I am using very basic code to convert a string into a long and into a double. The CAN library I am using requires a double as an input. I am attempting to send the device ID as a double to another device on the CAN network.
If I use an input string of that is 6 bytes long the long and double values are the same. If I add a 7th byte to the string the values are slightly different.

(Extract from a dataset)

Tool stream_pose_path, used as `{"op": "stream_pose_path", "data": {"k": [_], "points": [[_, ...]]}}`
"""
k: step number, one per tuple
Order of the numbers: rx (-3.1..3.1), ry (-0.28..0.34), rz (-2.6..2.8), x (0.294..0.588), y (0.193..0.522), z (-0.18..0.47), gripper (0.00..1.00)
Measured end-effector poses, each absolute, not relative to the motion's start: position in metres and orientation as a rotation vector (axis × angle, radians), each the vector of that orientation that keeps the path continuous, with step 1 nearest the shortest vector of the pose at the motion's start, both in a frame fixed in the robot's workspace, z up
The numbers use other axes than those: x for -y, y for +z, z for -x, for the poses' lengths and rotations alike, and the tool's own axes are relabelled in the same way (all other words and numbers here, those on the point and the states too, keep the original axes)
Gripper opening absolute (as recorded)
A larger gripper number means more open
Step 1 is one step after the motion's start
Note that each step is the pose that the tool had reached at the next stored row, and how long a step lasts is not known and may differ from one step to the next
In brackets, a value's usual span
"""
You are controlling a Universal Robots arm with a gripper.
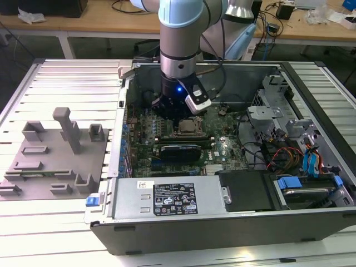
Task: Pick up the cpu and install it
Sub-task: 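Close the cpu cover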
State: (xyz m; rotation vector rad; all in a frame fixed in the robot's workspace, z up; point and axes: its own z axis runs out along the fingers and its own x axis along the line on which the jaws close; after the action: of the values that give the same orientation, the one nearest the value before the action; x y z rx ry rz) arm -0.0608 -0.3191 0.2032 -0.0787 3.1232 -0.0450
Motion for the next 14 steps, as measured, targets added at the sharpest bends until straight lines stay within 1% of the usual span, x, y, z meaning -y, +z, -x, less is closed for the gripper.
{"op": "stream_pose_path", "data": {"k": [3, 14], "points": [[-3.12, -0.044, 0.149, 0.3192, 0.2026, 0.0608, 0.11], [-3.121, -0.046, 0.15, 0.3196, 0.2005, 0.061, 0.11]]}}
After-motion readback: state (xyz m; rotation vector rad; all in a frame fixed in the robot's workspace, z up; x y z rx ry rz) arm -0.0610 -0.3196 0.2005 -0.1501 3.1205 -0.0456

I do not think I am hitting a max value limit. This code is run with ceedling for an automated test. The same behaviour is seen when sending this data across my CAN communications. In main.c the issue is not observed.
The test is:
void test_can_hal_get_spn_id(void){
struct dbc_id_info ret;
memset(&ret, NULL_TERMINATOR, sizeof(struct dbc_id_info));
char expected_str[8] = "smg123";
char out_str[8];
memset(&out_str, 0, 8);
uint64_t long_val = 0;
double phys = 0.0;
memcpy(&long_val, expected_str, 8);
phys = long_val;
printf("long %ld \n", long_val);
printf("phys %f \n", phys);
uint64_t temp = (uint64_t)phys;
memcpy(&out_str, &temp, 8);
printf("%s\n", expected_str);
printf("%s\n", out_str);
}
With the input = "smg123"
[test_can_hal.c]
- "long 56290670243187 "
- "phys 56290670243187.000000 "
- "smg123"
- "smg123"
With the input "smg1234"
[test_can_hal.c]
- "long 14692989459197299 "
- "phys 14692989459197300.000000 "
- "smg1234"
- "tmg1234"
Is this error just due to how floats are handled and rounded? Is there a way to test for that? Am I doing something fundamentally wrong?

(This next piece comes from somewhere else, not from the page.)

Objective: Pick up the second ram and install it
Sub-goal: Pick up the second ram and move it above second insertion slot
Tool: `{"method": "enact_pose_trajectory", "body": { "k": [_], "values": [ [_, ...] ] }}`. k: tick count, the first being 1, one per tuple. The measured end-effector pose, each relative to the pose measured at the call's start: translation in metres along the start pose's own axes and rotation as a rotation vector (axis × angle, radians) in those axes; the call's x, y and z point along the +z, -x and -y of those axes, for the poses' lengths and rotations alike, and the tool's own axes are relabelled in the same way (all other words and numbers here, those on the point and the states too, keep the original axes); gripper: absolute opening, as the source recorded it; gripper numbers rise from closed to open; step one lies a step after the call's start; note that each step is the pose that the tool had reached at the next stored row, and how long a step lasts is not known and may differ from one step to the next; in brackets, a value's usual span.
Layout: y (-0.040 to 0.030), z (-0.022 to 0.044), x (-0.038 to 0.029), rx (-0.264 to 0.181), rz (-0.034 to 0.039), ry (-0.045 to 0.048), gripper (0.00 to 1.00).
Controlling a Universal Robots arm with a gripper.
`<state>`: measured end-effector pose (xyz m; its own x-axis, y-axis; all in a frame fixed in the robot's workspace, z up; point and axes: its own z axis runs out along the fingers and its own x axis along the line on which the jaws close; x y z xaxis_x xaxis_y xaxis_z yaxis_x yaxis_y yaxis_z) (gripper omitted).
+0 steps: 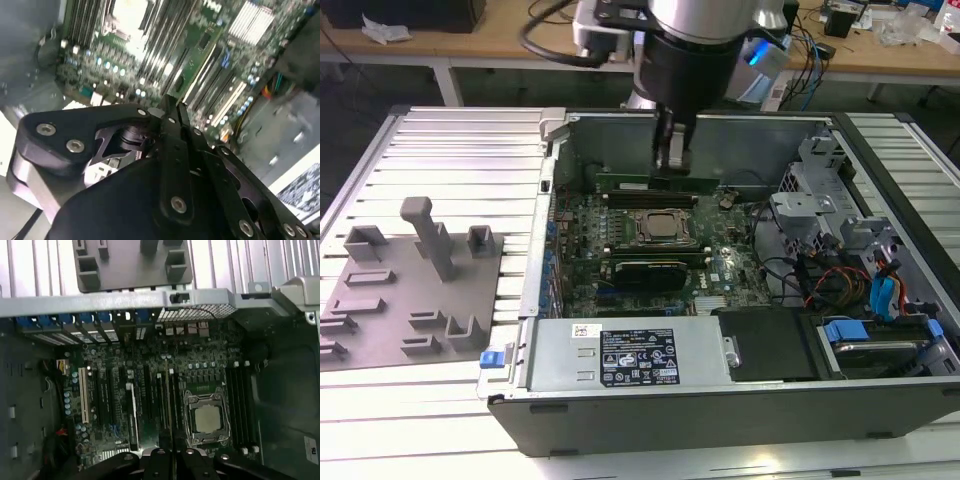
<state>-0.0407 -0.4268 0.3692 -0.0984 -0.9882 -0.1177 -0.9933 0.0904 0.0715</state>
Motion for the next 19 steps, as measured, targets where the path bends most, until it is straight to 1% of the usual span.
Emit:
{"method": "enact_pose_trajectory", "body": {
  "k": [1,2,3,4,7,8,9,12,19],
  "values": [
    [0.0016,0.0074,0.0025,0.001,-0.0002,0.0016,0.14],
    [0.0041,0.0194,0.0067,0.002,-0.0002,0.0038,0.14],
    [0.0059,0.0296,0.0102,0.003,-0.0003,0.0056,0.14],
    [0.0082,0.0429,0.0148,0.004,-0.0005,0.0077,0.14],
    [0.0110,0.0604,0.0209,0.006,-0.0006,0.0098,0.14],
    [0.0110,0.0628,0.0235,0.006,-0.0007,0.0109,0.14],
    [0.0106,0.0632,0.0274,0.007,-0.0008,0.0118,0.14],
    [0.0100,0.0636,0.0328,0.007,-0.0008,0.0119,0.14],
    [0.0100,0.0637,0.0332,0.007,-0.0009,0.0119,0.14]
  ]
}}
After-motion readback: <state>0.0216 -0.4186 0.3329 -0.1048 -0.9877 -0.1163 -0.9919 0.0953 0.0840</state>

Representing the char array as a double without the intermediate long solved the issue. For clarity I am using DBCPPP. I am using it in C. I should clarify my CAN library comes from NXP, DBCPPP allows my application to read a DBC file and apply the data scales and factors to my raw CAN data. DBCPPP accepts doubles for all data being encoded and returns doubles for all data being decoded.
The CAN library I am using requires a double as an input.
That sounds surprising, but if so, then why are you involving a long as an intermediary between your string and double?
If I use an input string of that is 6 bytes long the long and double values are the same. If I add a 7th byte to the string the values are slightly different.
double is a floating point data type. To be able to represent values with a wide range of magnitudes, some of its bits are used to represent scale, and the rest to represent significant digits. A typical C implementation uses doubles with 53 bits of significand. It cannot exactly represent numbers with more than 53 significant binary digits. That's enough for 6 bytes, but not enough for 7.
I do not think I am hitting a max value limit.
Not a maximum value limit. A precision limit. A 64-bit long has smaller numeric range but more significant digits than an IEEE-754 double.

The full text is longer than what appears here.